ASSIGNMENT: How many lines of the listing below contain the word "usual"? Reply with that number alone.

INFORMATION PROVIDED:
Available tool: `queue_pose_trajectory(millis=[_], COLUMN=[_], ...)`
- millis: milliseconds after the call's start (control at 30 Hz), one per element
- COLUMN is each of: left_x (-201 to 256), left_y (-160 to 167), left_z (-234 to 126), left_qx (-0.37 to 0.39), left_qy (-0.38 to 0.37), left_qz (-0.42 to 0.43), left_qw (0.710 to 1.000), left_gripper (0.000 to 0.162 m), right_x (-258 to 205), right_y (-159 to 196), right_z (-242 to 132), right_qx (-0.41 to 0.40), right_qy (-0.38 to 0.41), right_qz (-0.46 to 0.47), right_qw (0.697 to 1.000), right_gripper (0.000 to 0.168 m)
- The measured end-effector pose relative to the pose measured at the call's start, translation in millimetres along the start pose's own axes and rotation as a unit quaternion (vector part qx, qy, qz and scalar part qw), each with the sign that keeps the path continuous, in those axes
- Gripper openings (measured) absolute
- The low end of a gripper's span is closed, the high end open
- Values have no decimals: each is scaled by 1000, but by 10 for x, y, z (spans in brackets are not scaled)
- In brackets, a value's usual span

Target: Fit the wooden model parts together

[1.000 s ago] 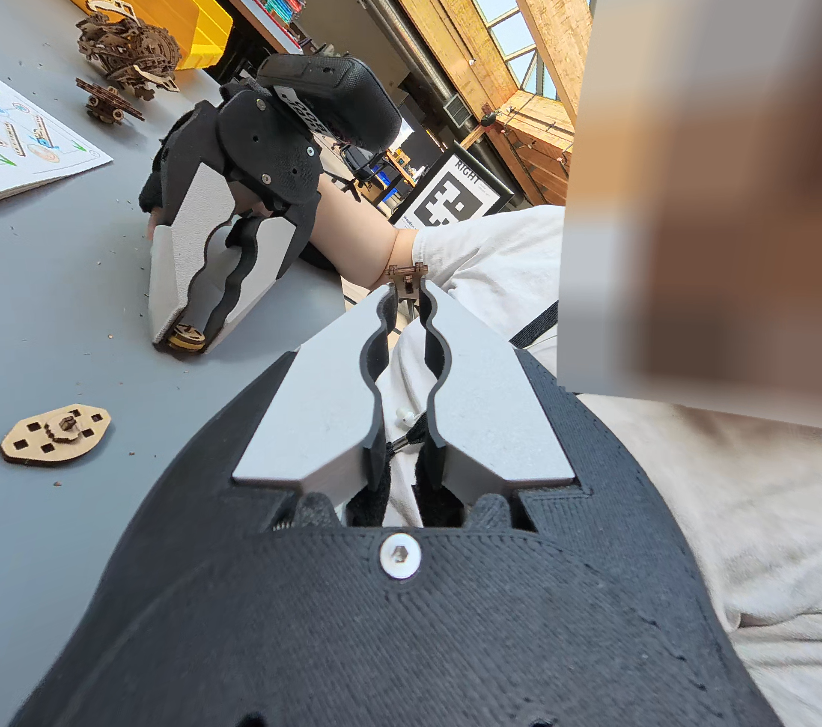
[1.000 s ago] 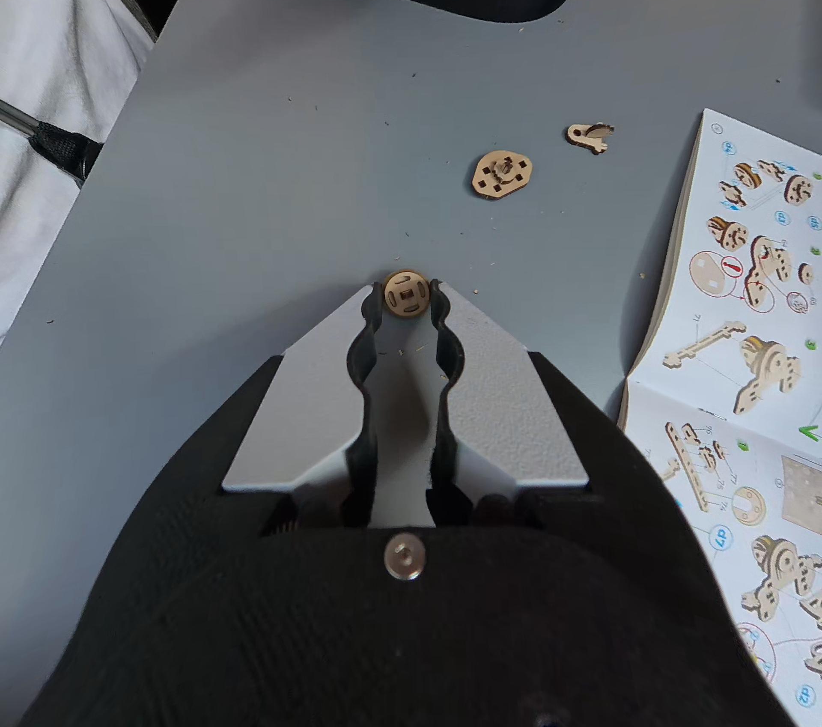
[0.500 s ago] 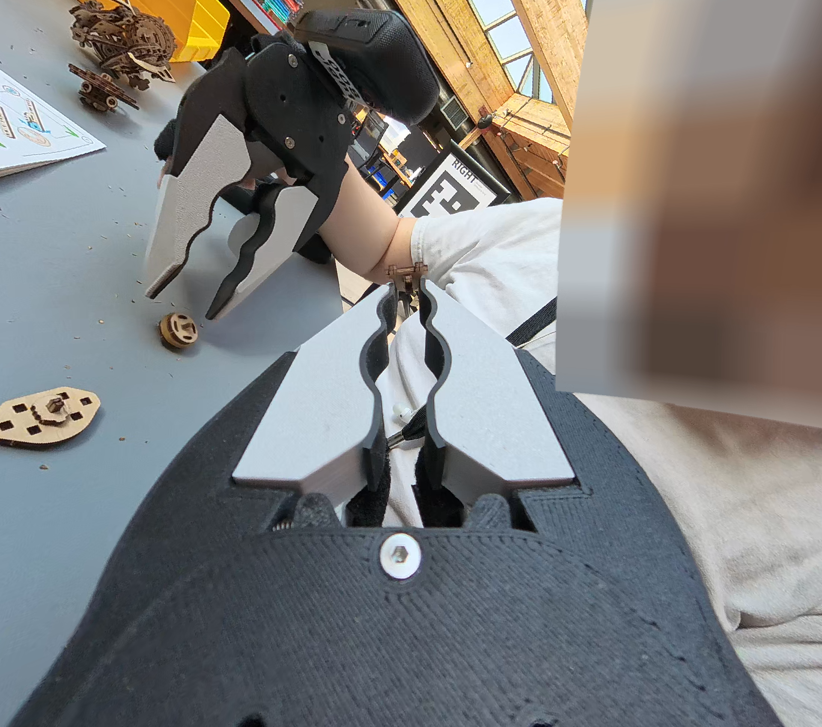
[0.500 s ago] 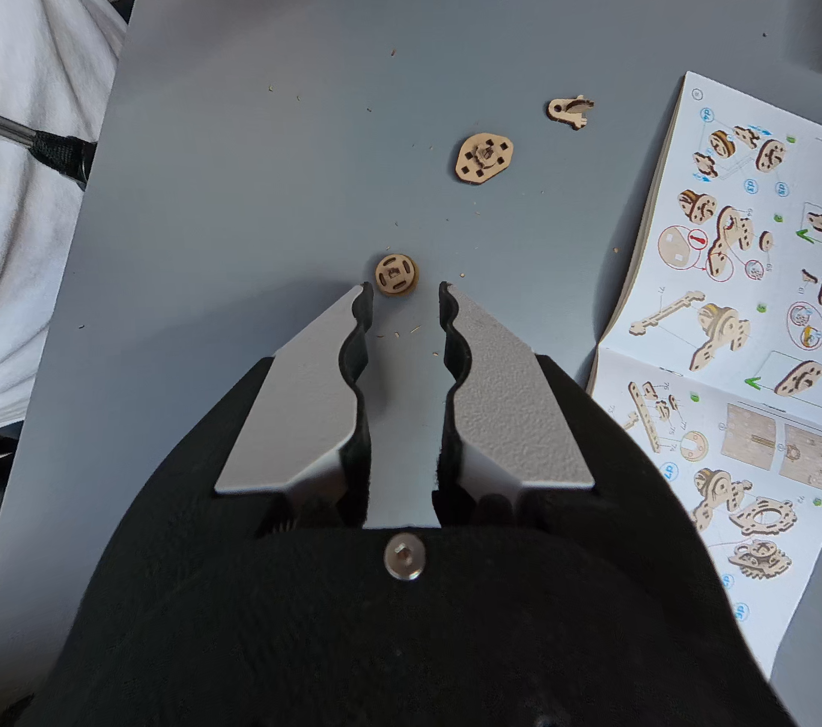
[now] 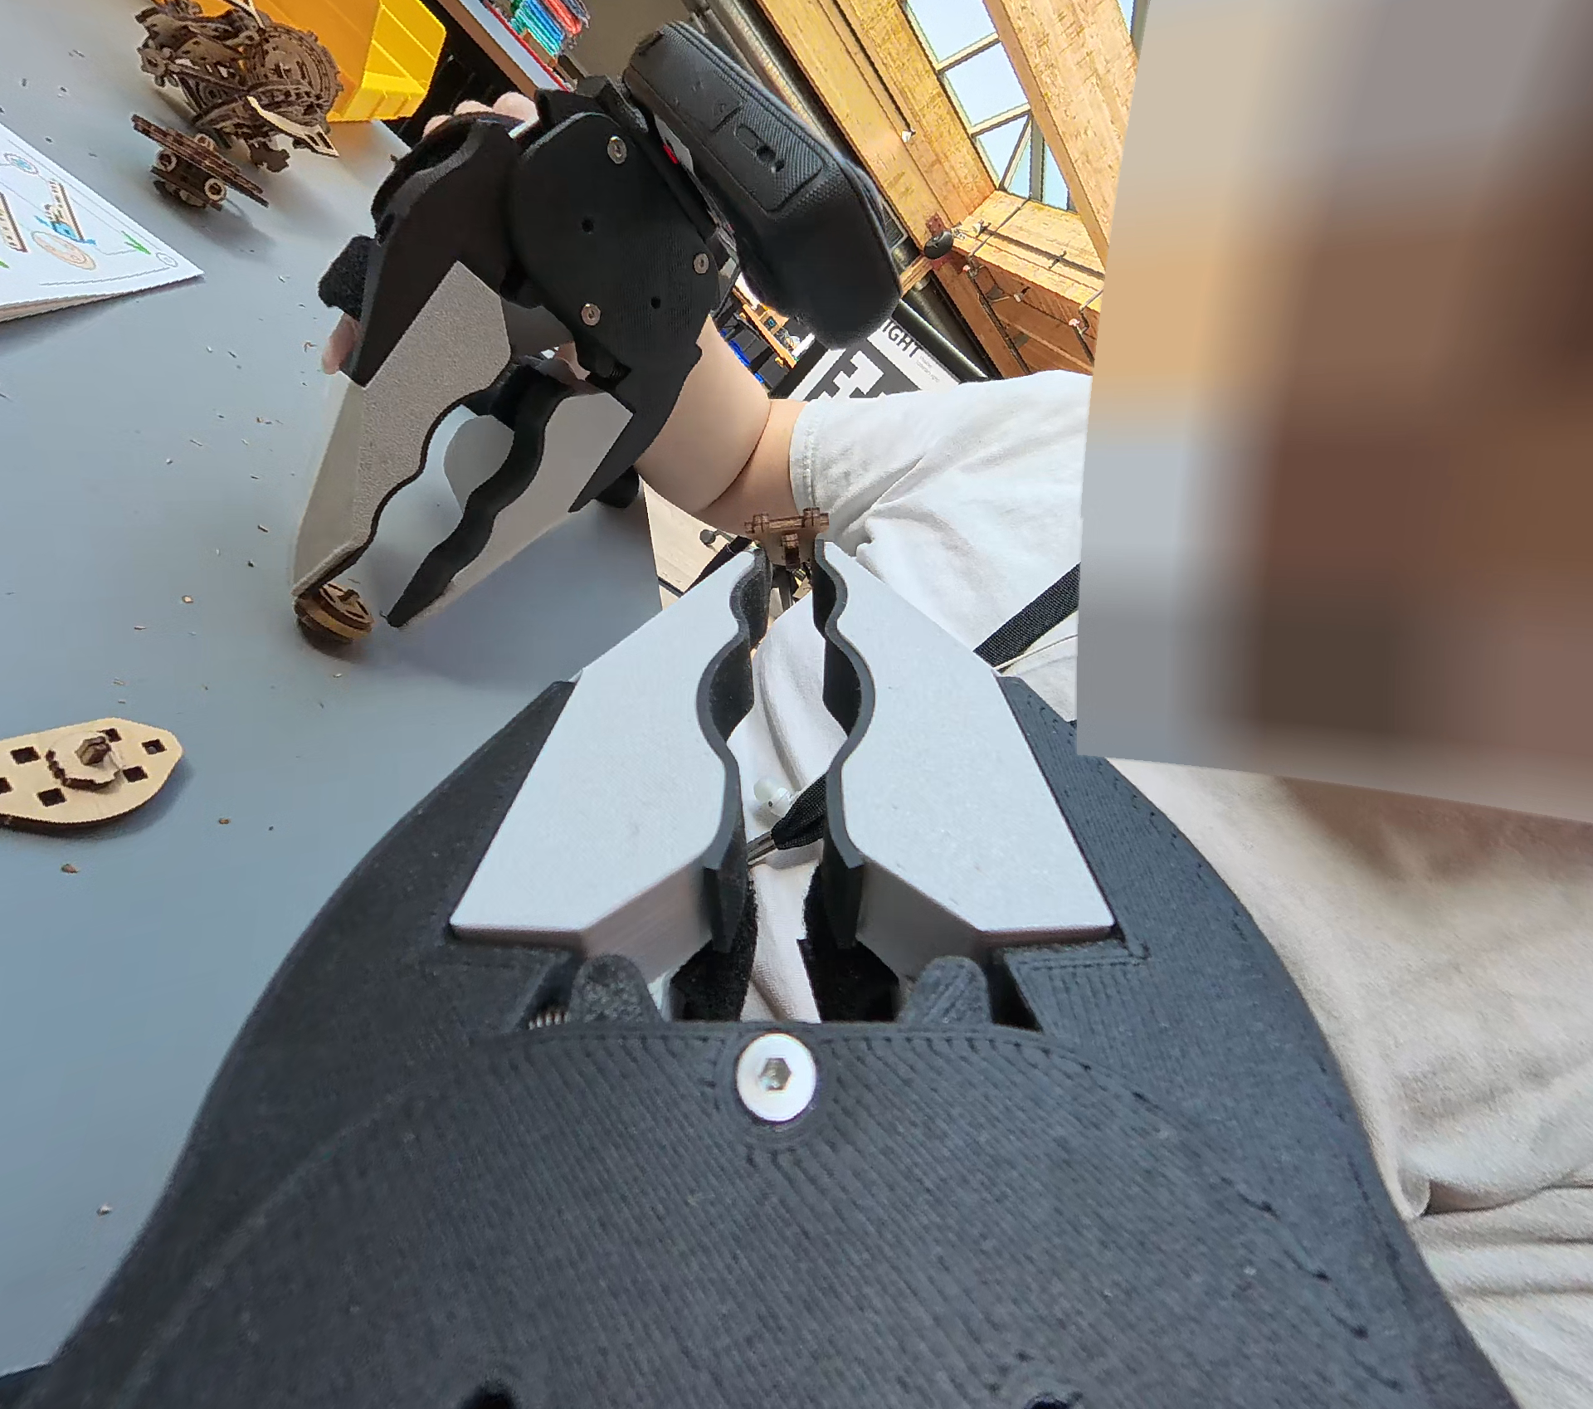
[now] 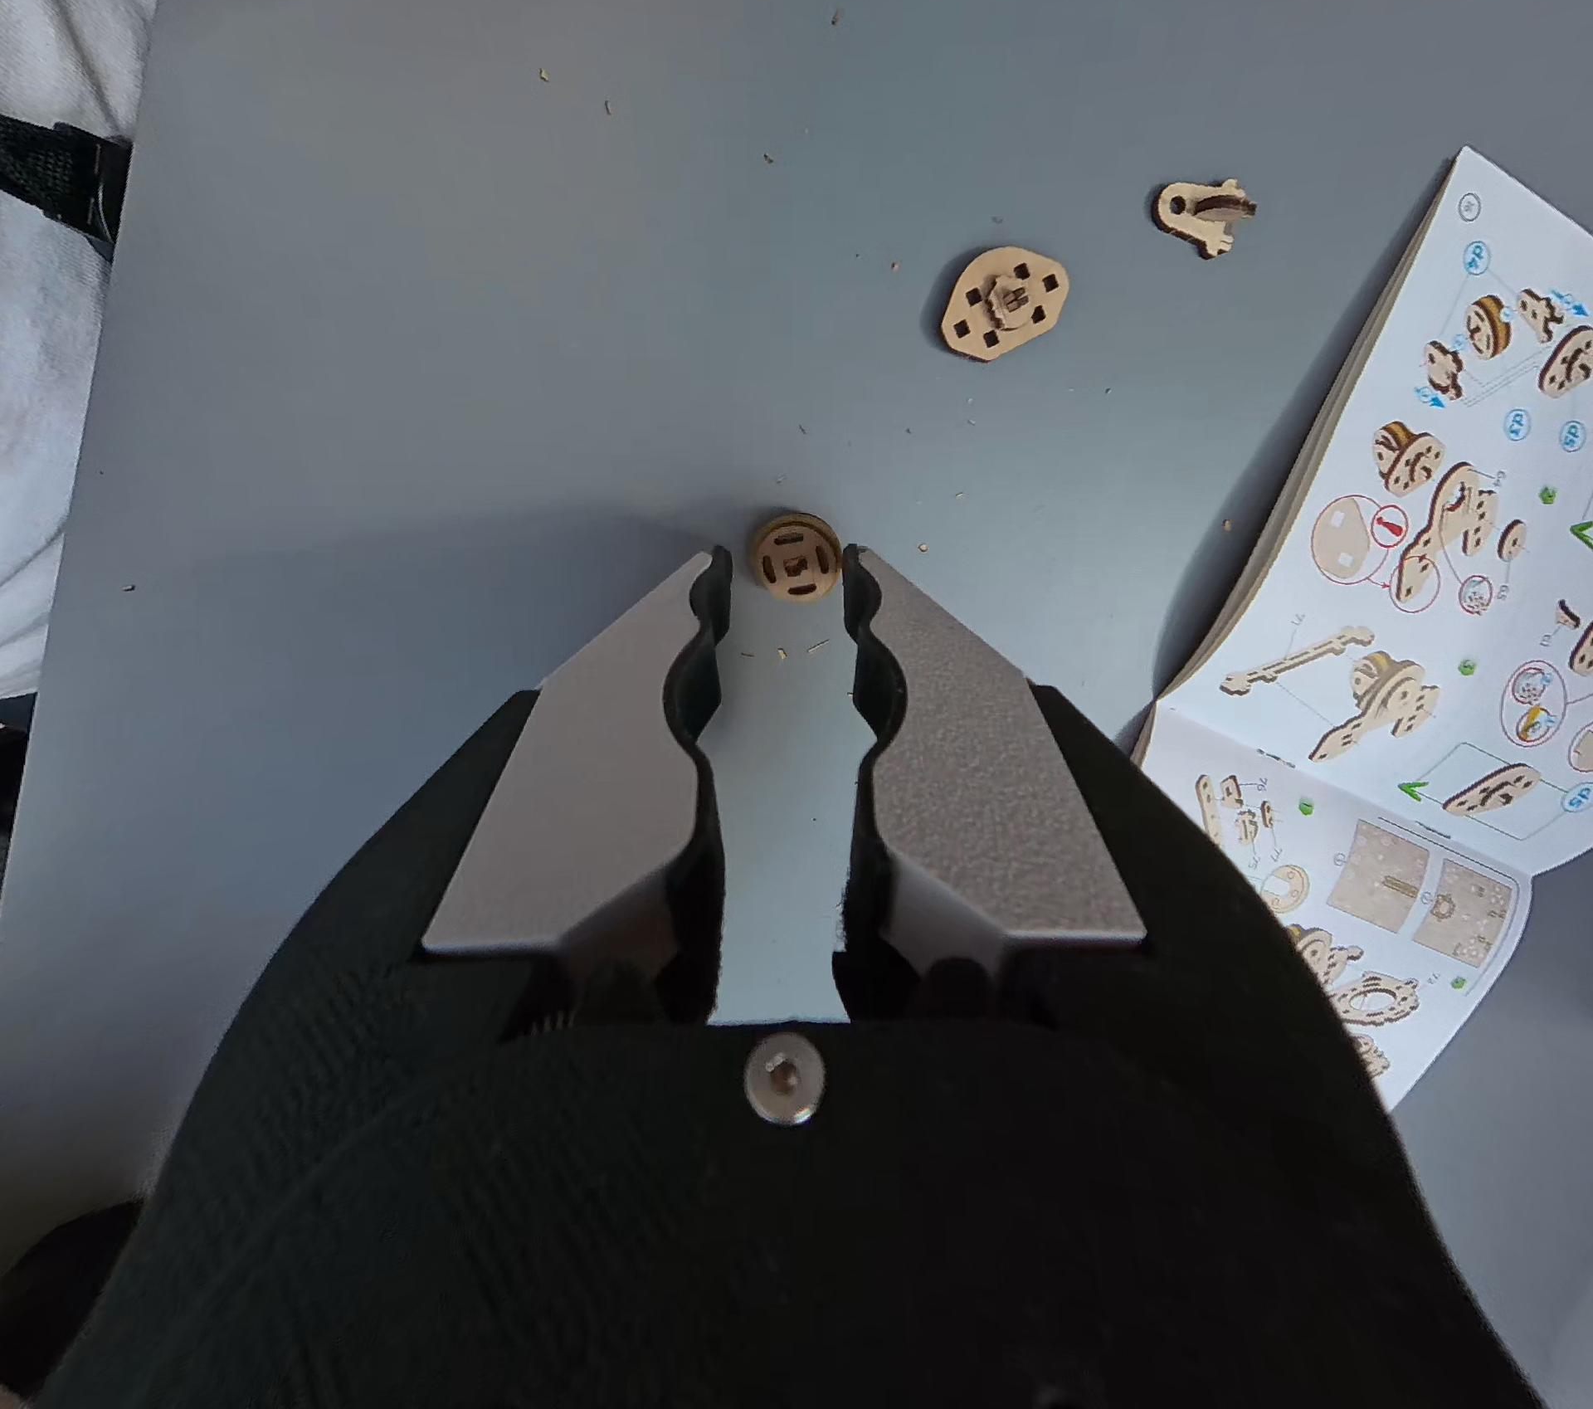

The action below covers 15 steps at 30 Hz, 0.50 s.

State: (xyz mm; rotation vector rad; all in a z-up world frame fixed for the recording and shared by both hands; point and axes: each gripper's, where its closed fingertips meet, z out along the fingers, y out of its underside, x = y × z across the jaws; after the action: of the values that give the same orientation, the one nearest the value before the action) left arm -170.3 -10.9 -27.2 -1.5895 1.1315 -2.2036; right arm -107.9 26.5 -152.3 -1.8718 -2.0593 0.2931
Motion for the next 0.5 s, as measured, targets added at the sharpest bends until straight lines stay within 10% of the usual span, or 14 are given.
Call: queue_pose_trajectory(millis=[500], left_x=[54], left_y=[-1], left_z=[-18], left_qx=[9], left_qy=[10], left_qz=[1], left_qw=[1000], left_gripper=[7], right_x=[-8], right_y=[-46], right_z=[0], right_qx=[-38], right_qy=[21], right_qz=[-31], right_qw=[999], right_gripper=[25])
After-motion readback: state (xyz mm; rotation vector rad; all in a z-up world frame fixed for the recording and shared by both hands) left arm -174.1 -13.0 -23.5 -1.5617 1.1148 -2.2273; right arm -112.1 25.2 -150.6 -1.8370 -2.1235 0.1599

TASK OUTPUT: 2